I have worked at a few organizations and I know the torture these organizations can put candidates through. In a past firm, I myself had eighteen interviews. But I am guilty too. I put a candidate through sixteen interviews not so long ago (we repeat what we know). I have now seen the light. How many people should a candidate meet? I would say somewhere around seven. And the bulk of these people should be part of the direct team. That is where this person will spend the majority of their time. Getting it right for the team is paramount. But you should also get an opinion from someone outside the team who knows the team, whose judgement you respect and who doesn’t have a vested interest in making a hire. They might see something that we don’t.
I would argue that fewer people to meet and more engagement with this smaller set of people is the way to do it. Pick two to three people who will meet this person a few times, instead of just once. There are some masterful people out there that can impress a large number of people with superficial first meetings. You need to dig deeper.
A client of mine once told me that he won’t hire someone unless he has ‘broken bread’ with the candidate. He said, “If they bore me at dinner, they will bore my clients. If they are rude to the waiter, they will be rude to colleagues. If they have bad table manners or eat with their mouth open….” You see where I am going with this?
Tip 4: Fewer people, more contact and break bread.

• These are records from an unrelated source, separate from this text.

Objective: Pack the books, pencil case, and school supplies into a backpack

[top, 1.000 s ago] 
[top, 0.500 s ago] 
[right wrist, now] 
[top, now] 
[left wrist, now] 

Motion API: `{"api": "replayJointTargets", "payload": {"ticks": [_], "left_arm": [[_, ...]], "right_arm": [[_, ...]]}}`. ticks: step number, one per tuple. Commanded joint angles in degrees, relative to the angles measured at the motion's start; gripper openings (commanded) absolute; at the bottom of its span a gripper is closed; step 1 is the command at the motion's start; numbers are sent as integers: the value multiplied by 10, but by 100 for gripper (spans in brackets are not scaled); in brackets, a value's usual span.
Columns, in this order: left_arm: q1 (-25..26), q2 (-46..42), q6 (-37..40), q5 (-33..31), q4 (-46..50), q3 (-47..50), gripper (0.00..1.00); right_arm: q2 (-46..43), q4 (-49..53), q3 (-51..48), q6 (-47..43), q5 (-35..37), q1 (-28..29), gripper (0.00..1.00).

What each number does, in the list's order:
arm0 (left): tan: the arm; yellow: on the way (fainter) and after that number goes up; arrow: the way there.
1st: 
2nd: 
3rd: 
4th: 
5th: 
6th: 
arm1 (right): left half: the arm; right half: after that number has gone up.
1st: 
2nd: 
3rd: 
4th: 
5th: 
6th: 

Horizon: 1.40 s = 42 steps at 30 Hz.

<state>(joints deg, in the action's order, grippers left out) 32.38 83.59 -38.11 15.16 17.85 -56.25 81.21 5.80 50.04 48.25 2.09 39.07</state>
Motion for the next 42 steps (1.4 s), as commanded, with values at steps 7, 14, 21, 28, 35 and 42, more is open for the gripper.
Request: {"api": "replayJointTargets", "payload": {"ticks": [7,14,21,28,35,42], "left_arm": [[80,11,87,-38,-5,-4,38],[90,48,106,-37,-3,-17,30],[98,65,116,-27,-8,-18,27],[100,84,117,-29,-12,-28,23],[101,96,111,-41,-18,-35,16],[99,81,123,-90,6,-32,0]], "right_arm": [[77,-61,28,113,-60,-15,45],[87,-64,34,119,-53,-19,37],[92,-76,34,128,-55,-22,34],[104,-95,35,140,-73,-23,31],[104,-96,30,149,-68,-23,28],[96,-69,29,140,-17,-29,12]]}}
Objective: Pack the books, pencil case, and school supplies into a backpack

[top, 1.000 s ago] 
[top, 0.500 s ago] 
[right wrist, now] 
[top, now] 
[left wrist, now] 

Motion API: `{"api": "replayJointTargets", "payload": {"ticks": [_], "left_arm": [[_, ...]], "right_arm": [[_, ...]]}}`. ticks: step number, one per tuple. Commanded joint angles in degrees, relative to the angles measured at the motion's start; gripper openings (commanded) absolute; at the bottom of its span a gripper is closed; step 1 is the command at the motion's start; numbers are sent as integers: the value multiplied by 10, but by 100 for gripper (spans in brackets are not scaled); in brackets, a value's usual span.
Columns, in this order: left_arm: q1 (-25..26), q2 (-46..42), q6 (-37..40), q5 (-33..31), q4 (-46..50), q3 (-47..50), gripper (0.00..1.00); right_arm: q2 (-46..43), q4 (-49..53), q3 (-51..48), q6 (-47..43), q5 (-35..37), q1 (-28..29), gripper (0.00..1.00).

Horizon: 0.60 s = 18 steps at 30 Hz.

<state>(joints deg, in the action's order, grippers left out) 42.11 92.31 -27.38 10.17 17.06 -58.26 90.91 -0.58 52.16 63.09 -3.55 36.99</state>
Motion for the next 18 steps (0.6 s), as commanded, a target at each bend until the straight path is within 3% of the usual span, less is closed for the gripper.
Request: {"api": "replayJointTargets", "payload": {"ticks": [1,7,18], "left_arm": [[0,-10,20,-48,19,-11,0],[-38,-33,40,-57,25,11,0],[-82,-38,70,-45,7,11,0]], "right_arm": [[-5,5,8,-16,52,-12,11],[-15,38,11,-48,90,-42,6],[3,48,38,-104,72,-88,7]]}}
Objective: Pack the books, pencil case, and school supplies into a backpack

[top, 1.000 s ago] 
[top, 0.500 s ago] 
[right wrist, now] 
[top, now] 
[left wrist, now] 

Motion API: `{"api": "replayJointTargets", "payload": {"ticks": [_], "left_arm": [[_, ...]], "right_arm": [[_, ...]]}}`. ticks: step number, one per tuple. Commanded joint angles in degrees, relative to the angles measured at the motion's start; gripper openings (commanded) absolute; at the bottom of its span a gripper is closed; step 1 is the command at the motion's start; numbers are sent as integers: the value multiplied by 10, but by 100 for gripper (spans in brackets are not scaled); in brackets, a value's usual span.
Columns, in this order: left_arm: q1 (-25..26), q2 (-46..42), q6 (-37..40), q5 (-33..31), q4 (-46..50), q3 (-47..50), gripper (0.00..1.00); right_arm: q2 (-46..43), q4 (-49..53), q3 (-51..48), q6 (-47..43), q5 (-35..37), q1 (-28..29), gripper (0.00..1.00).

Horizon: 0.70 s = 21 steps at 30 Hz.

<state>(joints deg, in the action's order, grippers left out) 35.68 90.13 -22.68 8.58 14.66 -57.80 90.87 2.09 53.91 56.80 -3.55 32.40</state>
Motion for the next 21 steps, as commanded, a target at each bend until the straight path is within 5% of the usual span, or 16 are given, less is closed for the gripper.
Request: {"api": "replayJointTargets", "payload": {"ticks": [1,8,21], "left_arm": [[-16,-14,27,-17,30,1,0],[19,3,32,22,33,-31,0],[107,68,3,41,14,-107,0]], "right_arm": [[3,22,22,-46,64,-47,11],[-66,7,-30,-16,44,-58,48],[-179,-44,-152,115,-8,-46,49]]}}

So, you make the offer, hurrah! Now is the critical time. This is not the time for ‘high-five’s’ and ‘job done’. This is the moment of truth. This is where the candidate goes from trying to be perfect to being real. In some cases very real. Watch the behaviour of the chosen one very carefully. How they negotiate will tell you a lot. Do they negotiate? If not, maybe that is perfectly acceptable, or maybe that is a sign they won’t do it for your firm down the road. It depends on the role they’re filling in this case. Do they make too many special requests? Are they overly dramatic? Do they tell you too much information about their lives? Do they take up too much of your time?
I had an offer out to a candidate and he actually called me on a Saturday afternoon (knowing I was out at a birthday lunch with friends) to explain that he had a chipped tooth and wanted to understand our dental insurance plan. He was also seeking my advice whether or not he should go see a dentist. This was one of many calls I had taken from him having something to do with making his problem, mine. In hindsight, I should have rescinded the offer. Why didn’t I do that? Likely, I felt I had already invested so much time and energy in this person, and I was too reluctant to start the process from scratch. Again, I hire today by holding close to me the examples of how I should have known better. The time and anguish that could have been saved for everyone involved is, in retrospect, enormous in contrast to facing the reality of who this person was showing himself to be.
Tip 5: Be prepared to walk away.
I have to admit that my “art” of team building is more a collage than an oil painting – it’s an assemblage of bits & pieces I’ve picked up over the years. But I don’t want it hanging in a museum. My goal is to do the best job that I can, for my clients, my firm and my team.